Yes. There's plenty of ways out of this impasse, but they're all catastrophic.
The Germans are finally talking seriously about much closer political integration as being the only non-catastrophic solution, but it is not actually a viable solution at all because the eurozone nations are all democracies and the treaty for full political union will have to be agreed by the electorates of those countries. The only way such a union could actually come about (at all probably, but certainly in the timescale required) is by over-riding the democratic rights of the people of Europe - it would have to be implemented whether the people vote for it or not. Any question marks about whether it could be shot down by, say, a no vote in Ireland, would make it useless in the eyes of the markets.
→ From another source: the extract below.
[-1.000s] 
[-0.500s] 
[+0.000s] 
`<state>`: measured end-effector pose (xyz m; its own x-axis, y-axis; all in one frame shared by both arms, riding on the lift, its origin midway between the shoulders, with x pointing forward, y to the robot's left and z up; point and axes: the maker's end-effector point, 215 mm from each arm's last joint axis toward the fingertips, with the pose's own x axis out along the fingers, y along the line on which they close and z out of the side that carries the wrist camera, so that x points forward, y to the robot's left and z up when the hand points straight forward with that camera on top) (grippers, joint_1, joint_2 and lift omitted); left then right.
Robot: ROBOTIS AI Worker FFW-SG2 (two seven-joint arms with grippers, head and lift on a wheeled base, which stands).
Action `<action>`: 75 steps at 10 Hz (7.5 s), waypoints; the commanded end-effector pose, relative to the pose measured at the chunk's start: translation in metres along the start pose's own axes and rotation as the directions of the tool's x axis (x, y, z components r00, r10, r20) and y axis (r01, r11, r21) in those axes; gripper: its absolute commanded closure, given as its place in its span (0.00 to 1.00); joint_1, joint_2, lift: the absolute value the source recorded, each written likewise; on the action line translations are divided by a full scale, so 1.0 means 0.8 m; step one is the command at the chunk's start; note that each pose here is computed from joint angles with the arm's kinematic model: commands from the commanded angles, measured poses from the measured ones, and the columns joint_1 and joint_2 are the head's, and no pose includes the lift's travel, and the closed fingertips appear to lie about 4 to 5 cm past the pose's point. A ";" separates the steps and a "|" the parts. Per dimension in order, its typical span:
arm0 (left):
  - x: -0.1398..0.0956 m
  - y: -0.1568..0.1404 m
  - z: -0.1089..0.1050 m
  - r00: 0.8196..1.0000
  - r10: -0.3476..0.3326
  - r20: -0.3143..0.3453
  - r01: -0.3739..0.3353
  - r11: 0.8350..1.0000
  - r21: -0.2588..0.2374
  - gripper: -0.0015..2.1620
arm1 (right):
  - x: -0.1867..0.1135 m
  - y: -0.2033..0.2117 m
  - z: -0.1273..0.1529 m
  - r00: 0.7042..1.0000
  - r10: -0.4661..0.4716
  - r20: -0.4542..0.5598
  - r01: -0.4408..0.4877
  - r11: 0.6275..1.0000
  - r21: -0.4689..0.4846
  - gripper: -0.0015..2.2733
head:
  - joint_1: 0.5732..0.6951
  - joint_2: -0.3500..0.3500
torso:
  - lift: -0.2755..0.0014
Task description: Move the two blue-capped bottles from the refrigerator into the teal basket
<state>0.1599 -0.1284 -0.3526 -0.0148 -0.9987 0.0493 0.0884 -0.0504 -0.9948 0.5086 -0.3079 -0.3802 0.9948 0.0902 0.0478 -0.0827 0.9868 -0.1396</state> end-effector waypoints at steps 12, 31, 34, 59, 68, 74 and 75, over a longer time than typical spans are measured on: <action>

So it isn't going to happen, because the electorates of Europe are becoming more and more anti-European, not pro-European. Sure, they want to keep the euro, but they do not want to be ruled from Brussels and Berlin, and they will not accept this being imposed against their democratic will, especially if it involves vicious austerity programs which won't even work!
The euro-experiment is over. It was badly put together in the first place, and it has failed at the first serious test of its integrity. Nobody in Europe is ready to admit this yet, but the fact that both the Bank of England and the Federal Reserve are now saying they are "ready to act" indicates just how serious the situation is. This can only mean they are ready to print pounds and dollars to keep the European banking system from total collapse, and it is the first real hint that we are heading towards death-by-inflation rather than a UK/US sovereign default. The c**ts who are still running the world will just keep printing money as the whole world descends into political and economic chaos.
"We fail to mandate economic sanity because our brains are addled by....compassion." (Garrett Hardin)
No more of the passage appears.